REQUIREMENT: The reply is to contain the full listing, repeated exactly, with pictures left out.

---------------

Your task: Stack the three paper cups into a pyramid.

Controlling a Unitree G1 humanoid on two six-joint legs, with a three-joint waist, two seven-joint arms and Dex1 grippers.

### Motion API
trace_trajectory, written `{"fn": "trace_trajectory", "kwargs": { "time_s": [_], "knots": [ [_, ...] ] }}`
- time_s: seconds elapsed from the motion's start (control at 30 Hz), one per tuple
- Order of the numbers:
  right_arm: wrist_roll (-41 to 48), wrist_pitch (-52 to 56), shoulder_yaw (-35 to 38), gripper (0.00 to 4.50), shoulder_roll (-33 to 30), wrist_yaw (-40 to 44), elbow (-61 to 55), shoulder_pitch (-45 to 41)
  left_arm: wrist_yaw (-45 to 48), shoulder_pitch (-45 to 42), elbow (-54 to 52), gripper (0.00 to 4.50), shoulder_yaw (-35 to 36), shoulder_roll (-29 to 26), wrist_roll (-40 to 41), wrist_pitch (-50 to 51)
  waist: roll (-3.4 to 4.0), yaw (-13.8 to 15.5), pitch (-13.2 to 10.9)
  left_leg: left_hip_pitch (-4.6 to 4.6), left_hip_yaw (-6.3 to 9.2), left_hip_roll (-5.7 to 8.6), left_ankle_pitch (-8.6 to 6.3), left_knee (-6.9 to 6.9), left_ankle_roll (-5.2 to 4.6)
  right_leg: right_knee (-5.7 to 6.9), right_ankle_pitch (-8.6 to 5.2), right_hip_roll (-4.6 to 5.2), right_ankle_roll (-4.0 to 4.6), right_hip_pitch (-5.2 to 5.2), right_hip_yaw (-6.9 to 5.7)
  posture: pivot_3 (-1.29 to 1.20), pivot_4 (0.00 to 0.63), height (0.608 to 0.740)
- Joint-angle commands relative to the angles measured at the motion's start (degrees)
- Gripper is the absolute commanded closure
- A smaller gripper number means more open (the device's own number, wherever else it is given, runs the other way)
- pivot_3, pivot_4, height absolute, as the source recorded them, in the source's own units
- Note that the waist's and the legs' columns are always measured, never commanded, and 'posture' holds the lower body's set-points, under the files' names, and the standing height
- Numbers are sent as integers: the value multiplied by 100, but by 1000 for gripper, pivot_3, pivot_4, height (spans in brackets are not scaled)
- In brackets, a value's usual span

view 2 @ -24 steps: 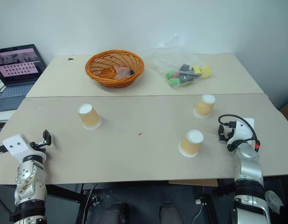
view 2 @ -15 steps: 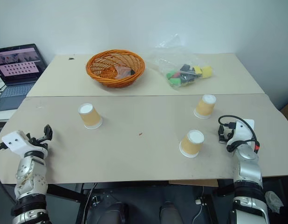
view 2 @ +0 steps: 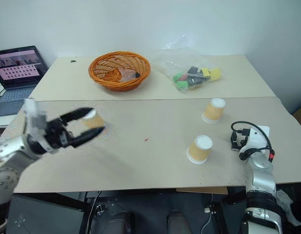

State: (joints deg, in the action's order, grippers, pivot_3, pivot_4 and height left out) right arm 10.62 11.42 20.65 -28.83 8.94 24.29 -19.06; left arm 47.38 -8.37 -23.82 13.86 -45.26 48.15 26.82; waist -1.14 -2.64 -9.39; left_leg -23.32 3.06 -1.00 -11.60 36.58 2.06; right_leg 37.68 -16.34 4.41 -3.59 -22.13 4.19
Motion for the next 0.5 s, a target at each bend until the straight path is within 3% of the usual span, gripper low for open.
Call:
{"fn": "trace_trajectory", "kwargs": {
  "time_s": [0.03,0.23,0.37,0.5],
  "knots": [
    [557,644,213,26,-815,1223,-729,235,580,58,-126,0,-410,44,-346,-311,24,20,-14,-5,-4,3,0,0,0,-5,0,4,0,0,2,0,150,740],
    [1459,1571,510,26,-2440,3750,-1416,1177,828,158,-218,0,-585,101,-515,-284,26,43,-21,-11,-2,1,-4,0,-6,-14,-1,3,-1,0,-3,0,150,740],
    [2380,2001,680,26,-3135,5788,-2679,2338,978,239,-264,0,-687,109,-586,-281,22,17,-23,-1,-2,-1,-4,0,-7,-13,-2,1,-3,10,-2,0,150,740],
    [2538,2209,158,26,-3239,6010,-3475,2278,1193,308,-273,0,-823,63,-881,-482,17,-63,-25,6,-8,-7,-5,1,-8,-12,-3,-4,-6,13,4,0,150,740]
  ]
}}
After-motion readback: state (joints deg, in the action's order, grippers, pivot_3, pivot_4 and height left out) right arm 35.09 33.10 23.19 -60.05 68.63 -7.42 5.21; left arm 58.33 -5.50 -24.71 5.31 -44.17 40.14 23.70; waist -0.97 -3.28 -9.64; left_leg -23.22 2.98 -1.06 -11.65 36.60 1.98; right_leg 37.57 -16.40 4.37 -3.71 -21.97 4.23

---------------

OUTPUT:
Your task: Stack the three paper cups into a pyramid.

Controlling a Unitree G1 humanoid on two six-joint legs, with a three-joint waist, two seven-joint arms and Dex1 grippers.

### Motion API
trace_trajectory, written `{"fn": "trace_trajectory", "kwargs": { "time_s": [_], "knots": [ [_, ...] ] }}`
- time_s: seconds elapsed from the motion's start (control at 30 Hz), one per tuple
- Order of the numbers:
  right_arm: wrist_roll (-41 to 48), wrist_pitch (-52 to 56), shoulder_yaw (-35 to 38), gripper (0.00 to 4.50), shoulder_roll (-33 to 30), wrist_yaw (-40 to 44), elbow (-61 to 55), shoulder_pitch (-45 to 41)
  left_arm: wrist_yaw (-45 to 48), shoulder_pitch (-45 to 42), elbow (-54 to 52), gripper (0.00 to 4.50), shoulder_yaw (-35 to 36), shoulder_roll (-29 to 26), wrist_roll (-40 to 41), wrist_pitch (-50 to 51)
  waist: roll (-3.4 to 4.0), yaw (-13.8 to 15.5), pitch (-13.2 to 10.9)
  left_leg: left_hip_pitch (-4.6 to 4.6), left_hip_yaw (-6.3 to 9.2), left_hip_roll (-5.7 to 8.6), left_ankle_pitch (-8.6 to 6.3), left_knee (-6.9 to 6.9), left_ankle_roll (-5.2 to 4.6)
  right_leg: right_knee (-5.7 to 6.9), right_ankle_pitch (-8.6 to 5.2), right_hip_roll (-4.6 to 5.2), right_ankle_roll (-4.0 to 4.6), right_hip_pitch (-5.2 to 5.2), right_hip_yaw (-6.9 to 5.7)
  posture: pivot_3 (-1.29 to 1.20), pivot_4 (0.00 to 0.63), height (0.608 to 0.740)
- Joint-angle commands relative to the angles measured at the motion's start (degrees)
- Gripper is the absolute commanded closure
- A smaller gripper number means more open (the device's own number, wherever else it is given, runs the other way)
- pivot_3, pivot_4, height absolute, as the source recorded them, in the source's own units
- Note that the waist's and the legs' columns are always measured, never commanded, and 'posture' holds the lower body's set-points, under the files' names, and the standing height
- Numbers are sent as integers: the value multiplied by 100, but by 1000 for gripper, pivot_3, pivot_4, height (spans in brackets are not scaled)
- In brackets, a value's usual span

view 2 @ -24 steps: 
view 2 @ -15 steps: 
view 2 @ +0 steps: 

State: (joints deg, in the action's order, grippers, pivot_3, pivot_4 and height left out) right arm 10.62 11.42 20.65 -28.83 8.94 24.29 -19.06; left arm 47.38 -8.37 -23.82 13.86 -45.26 48.15 26.82; waist -1.14 -2.64 -9.39; left_leg -23.32 3.06 -1.00 -11.60 36.58 2.06; right_leg 37.68 -16.34 4.41 -3.59 -22.13 4.19
Motion for the next 0.5 s, a target at each bend until the straight path is within 3% of the usual span, gripper low for open.
Call:
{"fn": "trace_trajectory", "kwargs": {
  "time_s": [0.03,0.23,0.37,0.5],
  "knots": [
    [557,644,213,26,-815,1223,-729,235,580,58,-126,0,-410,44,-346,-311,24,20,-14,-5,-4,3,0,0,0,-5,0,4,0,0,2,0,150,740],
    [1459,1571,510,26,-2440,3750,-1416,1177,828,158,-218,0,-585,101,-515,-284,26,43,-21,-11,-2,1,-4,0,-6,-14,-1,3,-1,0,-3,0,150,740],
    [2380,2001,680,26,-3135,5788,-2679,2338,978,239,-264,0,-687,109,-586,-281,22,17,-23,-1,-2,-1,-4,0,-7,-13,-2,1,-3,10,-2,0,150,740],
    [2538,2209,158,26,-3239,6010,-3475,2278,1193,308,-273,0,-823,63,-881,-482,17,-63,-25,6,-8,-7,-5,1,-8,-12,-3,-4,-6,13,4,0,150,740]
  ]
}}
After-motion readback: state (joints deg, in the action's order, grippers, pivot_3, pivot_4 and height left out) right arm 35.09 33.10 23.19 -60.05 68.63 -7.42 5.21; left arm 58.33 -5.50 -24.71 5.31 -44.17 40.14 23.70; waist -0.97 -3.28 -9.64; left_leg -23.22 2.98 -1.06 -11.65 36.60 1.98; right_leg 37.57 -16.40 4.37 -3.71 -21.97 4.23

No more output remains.